● INPUT FOR THIS TASK:
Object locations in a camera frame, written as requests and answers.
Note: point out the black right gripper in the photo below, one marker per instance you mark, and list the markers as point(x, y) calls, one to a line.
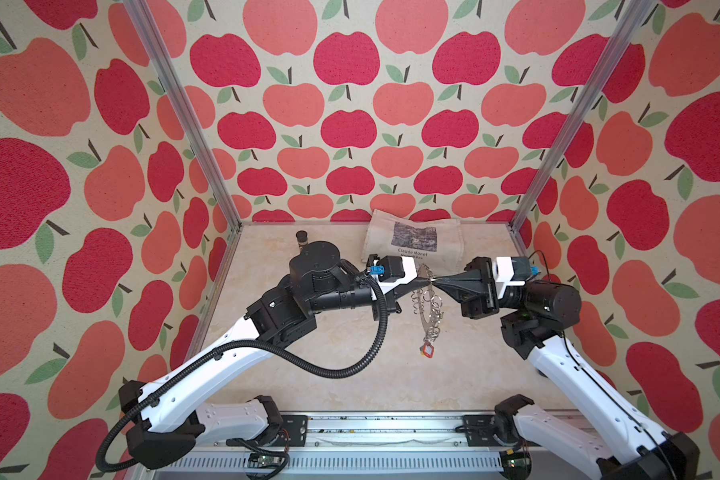
point(480, 306)

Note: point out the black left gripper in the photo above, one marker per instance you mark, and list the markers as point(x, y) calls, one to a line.
point(417, 282)

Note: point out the metal disc with key rings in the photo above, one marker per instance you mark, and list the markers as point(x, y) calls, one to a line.
point(428, 305)

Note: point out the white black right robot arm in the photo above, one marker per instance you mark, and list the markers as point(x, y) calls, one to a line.
point(535, 316)

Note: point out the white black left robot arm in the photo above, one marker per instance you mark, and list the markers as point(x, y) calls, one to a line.
point(160, 423)

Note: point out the cream Monet canvas bag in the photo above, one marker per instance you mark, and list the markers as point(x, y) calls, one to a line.
point(438, 244)

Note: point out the red white key tag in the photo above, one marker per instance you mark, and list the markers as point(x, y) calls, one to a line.
point(427, 349)

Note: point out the small dark spice jar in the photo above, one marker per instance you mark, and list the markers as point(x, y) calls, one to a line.
point(302, 239)

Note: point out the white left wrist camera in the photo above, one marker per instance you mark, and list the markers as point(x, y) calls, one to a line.
point(391, 267)

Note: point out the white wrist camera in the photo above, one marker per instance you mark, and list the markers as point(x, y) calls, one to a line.
point(391, 267)
point(514, 270)

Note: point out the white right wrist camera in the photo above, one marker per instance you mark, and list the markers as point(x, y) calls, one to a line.
point(514, 270)

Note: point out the front aluminium rail base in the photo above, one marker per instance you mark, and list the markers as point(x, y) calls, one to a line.
point(370, 445)

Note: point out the right rear aluminium frame post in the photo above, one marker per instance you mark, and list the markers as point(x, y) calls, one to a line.
point(635, 14)

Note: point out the aluminium frame post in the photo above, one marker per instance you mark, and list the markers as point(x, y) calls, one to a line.
point(635, 14)
point(149, 34)

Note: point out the left rear aluminium frame post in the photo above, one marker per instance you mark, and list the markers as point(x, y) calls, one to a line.
point(149, 34)

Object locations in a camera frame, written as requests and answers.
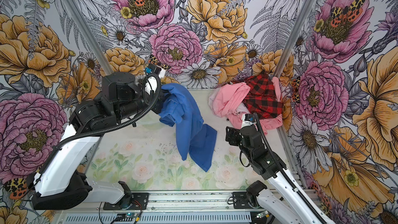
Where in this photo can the right aluminium corner post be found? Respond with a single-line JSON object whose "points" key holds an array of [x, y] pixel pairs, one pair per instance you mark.
{"points": [[294, 34]]}

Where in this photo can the aluminium corner post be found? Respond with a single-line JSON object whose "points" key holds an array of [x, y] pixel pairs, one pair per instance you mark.
{"points": [[79, 19], [294, 34]]}

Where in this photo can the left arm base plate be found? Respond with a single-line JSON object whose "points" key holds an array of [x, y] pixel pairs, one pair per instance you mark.
{"points": [[131, 201]]}

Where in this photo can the blue polo shirt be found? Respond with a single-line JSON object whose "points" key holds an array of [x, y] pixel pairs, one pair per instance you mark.
{"points": [[194, 138]]}

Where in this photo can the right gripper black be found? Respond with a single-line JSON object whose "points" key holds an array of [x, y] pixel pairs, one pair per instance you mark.
{"points": [[232, 134]]}

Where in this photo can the red black plaid cloth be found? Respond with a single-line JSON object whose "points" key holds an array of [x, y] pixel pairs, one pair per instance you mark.
{"points": [[262, 97]]}

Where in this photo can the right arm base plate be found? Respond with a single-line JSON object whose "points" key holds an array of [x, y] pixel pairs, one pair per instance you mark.
{"points": [[243, 200]]}

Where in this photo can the left aluminium corner post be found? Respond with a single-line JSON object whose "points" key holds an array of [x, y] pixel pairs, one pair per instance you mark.
{"points": [[79, 19]]}

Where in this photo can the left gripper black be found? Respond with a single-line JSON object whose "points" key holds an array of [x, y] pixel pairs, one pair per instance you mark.
{"points": [[157, 109]]}

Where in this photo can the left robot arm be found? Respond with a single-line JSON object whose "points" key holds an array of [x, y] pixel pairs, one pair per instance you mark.
{"points": [[122, 102]]}

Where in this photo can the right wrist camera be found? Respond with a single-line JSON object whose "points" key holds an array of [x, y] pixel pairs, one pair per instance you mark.
{"points": [[248, 120]]}

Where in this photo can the pink jacket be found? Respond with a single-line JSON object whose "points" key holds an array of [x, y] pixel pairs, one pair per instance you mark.
{"points": [[227, 101]]}

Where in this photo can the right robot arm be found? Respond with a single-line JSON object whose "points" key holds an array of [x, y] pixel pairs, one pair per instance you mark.
{"points": [[293, 206]]}

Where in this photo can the aluminium front rail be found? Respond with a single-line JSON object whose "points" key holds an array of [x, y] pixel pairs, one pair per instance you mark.
{"points": [[183, 201]]}

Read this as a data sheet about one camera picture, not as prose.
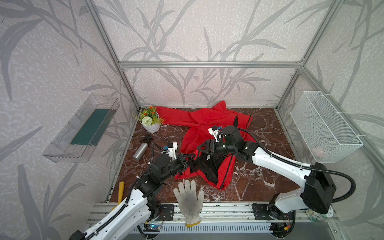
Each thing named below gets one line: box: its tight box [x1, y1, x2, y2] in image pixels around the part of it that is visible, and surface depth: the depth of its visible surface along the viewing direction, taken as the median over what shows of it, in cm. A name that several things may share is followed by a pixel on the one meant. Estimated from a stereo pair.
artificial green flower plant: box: [135, 106, 165, 127], surface depth 97 cm
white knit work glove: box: [173, 179, 205, 227], surface depth 79 cm

● EXERCISE DIRECTIONS: Transcribe the entries above word for word, but leave every picture out of your copy.

● RESPONSE:
Object locations in a camera frame, written as requests and answers.
Note: point out the black right gripper in the photo below, one marker per instance you mark, and list the markers as point(x, y) calls, one to a line.
point(480, 306)

Note: point out the black left gripper in the photo above, one marker per instance you mark, and list the markers as point(x, y) calls, one to a line.
point(417, 282)

Note: point out the metal disc with key rings in the photo above, one marker per instance you mark, and list the markers as point(x, y) calls, one to a line.
point(428, 305)

Note: point out the white black right robot arm in the photo above, one marker per instance you mark, and list the markers as point(x, y) calls, one to a line.
point(535, 316)

Note: point out the white black left robot arm in the photo above, one marker per instance you mark, and list the markers as point(x, y) calls, one to a line.
point(160, 423)

Note: point out the cream Monet canvas bag in the photo above, one marker per instance you mark, and list the markers as point(x, y) calls, one to a line.
point(438, 244)

Note: point out the red white key tag in the photo above, one marker per instance you mark, and list the markers as point(x, y) calls, one to a line.
point(427, 349)

Note: point out the small dark spice jar in the photo above, one marker per instance you mark, and list the markers as point(x, y) calls, one to a line.
point(302, 239)

Note: point out the white left wrist camera in the photo above, one marker per instance you mark, and list the markers as point(x, y) calls, one to a line.
point(391, 267)

Note: point out the white wrist camera in the photo above, one marker per instance you mark, and list the markers as point(x, y) calls, one to a line.
point(391, 267)
point(514, 270)

Note: point out the white right wrist camera in the photo above, one marker per instance you mark, and list the markers as point(x, y) calls, one to a line.
point(514, 270)

Note: point out the front aluminium rail base in the photo above, one marker per instance you mark, and list the markers as point(x, y) calls, one to a line.
point(370, 445)

Note: point out the right rear aluminium frame post in the photo above, one marker per instance you mark, and list the markers as point(x, y) calls, one to a line.
point(635, 14)

Note: point out the aluminium frame post in the photo above, one marker per instance you mark, and list the markers as point(x, y) calls, one to a line.
point(635, 14)
point(149, 34)

Note: point out the left rear aluminium frame post in the photo above, one marker per instance you mark, and list the markers as point(x, y) calls, one to a line.
point(149, 34)

Object locations in a camera frame, written as requests and answers.
Where in this photo can the right aluminium corner post be found? Respond with a single-line JSON object whose "points" key holds an array of [x, y] pixel pairs, one pair per instance you mark.
{"points": [[294, 34]]}

Where in this photo can the aluminium corner post be found? Respond with a single-line JSON object whose "points" key holds an array of [x, y] pixel pairs, one pair per instance you mark.
{"points": [[79, 19], [294, 34]]}

Where in this photo can the left arm base plate be found? Respond with a single-line JSON object whose "points" key holds an array of [x, y] pixel pairs, one pair per instance you mark.
{"points": [[131, 201]]}

Where in this photo can the blue polo shirt be found? Respond with a single-line JSON object whose "points" key holds an array of [x, y] pixel pairs, one pair per instance you mark.
{"points": [[194, 138]]}

Where in this photo can the right gripper black be found? Respond with a single-line JSON object whose "points" key holds an array of [x, y] pixel pairs, one pair per instance you mark.
{"points": [[232, 134]]}

Where in this photo can the red black plaid cloth be found? Respond with a single-line JSON object whose "points" key holds an array of [x, y] pixel pairs, one pair per instance you mark.
{"points": [[262, 97]]}

Where in this photo can the right arm base plate be found? Respond with a single-line JSON object whose "points" key holds an array of [x, y] pixel pairs, one pair per instance you mark.
{"points": [[243, 200]]}

Where in this photo can the left aluminium corner post be found? Respond with a single-line JSON object whose "points" key holds an array of [x, y] pixel pairs, one pair per instance you mark.
{"points": [[79, 19]]}

Where in this photo can the left gripper black be found? Respond with a single-line JSON object whose "points" key holds an array of [x, y] pixel pairs, one pair per instance you mark.
{"points": [[157, 109]]}

Where in this photo can the left robot arm be found? Respond with a single-line JSON object whose "points" key holds an array of [x, y] pixel pairs, one pair per instance you mark.
{"points": [[122, 102]]}

Where in this photo can the right wrist camera be found? Respond with a single-line JSON object whose "points" key holds an array of [x, y] pixel pairs, one pair per instance you mark.
{"points": [[248, 120]]}

Where in this photo can the pink jacket be found? Respond with a single-line JSON object whose "points" key holds an array of [x, y] pixel pairs, one pair per instance you mark.
{"points": [[227, 101]]}

Where in this photo can the right robot arm be found? Respond with a single-line JSON object whose "points" key holds an array of [x, y] pixel pairs, one pair per instance you mark.
{"points": [[293, 206]]}

Where in this photo can the aluminium front rail be found? Respond with a single-line JSON object whose "points" key holds an array of [x, y] pixel pairs, one pair per instance you mark.
{"points": [[183, 201]]}

Read this as a data sheet about one camera picture, not as prose.
Each thing named below gets one line: box: its tight box [x1, y1, x2, y2] in image pixels around the part of it that is visible, and surface depth: the depth of its visible surface along the viewing direction, taken as the median over what shows of it, in cm. A name that several things may share is followed by a pixel on the one meant. Estimated from a stereo pair.
artificial green flower plant: box: [135, 106, 165, 127], surface depth 97 cm
white knit work glove: box: [173, 179, 205, 227], surface depth 79 cm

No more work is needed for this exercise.